● **WORK ITEM**
The answer must be the full listing, written out exactly.

***

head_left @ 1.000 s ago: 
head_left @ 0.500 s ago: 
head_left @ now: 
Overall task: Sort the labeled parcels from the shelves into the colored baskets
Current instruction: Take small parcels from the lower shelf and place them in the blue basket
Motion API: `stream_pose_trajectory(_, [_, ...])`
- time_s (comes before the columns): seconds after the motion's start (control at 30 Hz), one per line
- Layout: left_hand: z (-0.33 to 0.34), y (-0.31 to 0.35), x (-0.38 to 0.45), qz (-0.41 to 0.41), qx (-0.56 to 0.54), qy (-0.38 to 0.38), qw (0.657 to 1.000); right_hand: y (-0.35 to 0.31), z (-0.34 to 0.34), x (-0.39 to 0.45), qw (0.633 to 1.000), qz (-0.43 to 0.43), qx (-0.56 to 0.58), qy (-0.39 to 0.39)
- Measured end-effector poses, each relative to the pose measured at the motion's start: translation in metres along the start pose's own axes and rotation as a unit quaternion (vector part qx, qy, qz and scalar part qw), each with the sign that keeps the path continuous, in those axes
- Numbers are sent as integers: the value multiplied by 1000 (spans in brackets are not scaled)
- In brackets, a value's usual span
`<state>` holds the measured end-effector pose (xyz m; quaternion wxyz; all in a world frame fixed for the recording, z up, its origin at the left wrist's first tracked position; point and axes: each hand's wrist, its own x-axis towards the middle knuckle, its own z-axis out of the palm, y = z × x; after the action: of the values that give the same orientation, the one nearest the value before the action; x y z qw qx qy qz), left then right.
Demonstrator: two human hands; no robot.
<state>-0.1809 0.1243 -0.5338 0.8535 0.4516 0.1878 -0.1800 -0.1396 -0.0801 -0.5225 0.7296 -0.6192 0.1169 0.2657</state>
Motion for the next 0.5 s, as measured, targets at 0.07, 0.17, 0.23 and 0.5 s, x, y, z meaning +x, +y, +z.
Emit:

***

● **TASK ANSWER**
head_left @ 1.000 s ago: 
head_left @ 0.500 s ago: 
head_left @ now: 
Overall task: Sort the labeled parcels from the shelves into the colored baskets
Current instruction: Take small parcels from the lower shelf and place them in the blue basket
Motion API: `stream_pose_trajectory(_, [_, ...])`
- time_s (comes before the columns): seconds after the motion's start (control at 30 Hz), one per line
- Layout: left_hand: z (-0.33 to 0.34), y (-0.31 to 0.35), x (-0.38 to 0.45), qz (-0.41 to 0.41), qx (-0.56 to 0.54), qy (-0.38 to 0.38), qw (0.657 to 1.000); right_hand: y (-0.35 to 0.31), z (-0.34 to 0.34), x (-0.39 to 0.45), qw (0.633 to 1.000), qz (-0.43 to 0.43), qx (-0.56 to 0.58), qy (-0.39 to 0.39)
- Measured end-effector poses, each relative to the pose measured at the motion's start: translation in metres along the start pose's own axes and rotation as a unit quaternion (vector part qx, qy, qz and scalar part qw), each with the sign that keeps the path continuous, in those axes
- Numbers are sent as integers: the value multiplied by 1000 (spans in brackets are not scaled)
- In brackets, a value's usual span
`<state>` holds the measured end-effector pose (xyz m; quaternion wxyz; all in a world frame fixed for the recording, z up, its origin at the left wrist's first tracked position; point and axes: each hand's wrist, its own x-axis towards the middle knuckle, its own z-axis out of the palm, y = z × x; after the action: of the values that give the same orientation, the one nearest the value before the action; x y z qw qx qy qz), left then right.
Demonstrator: two human hands; no robot.
<state>-0.1809 0.1243 -0.5338 0.8535 0.4516 0.1878 -0.1800 -0.1396 -0.0801 -0.5225 0.7296 -0.6192 0.1169 0.2657</state>
Motion for the next 0.5 s, as measured, targets at 0.07, 0.17, 0.23 and 0.5 s, x, y, z meaning +x, +y, +z.
Emit:

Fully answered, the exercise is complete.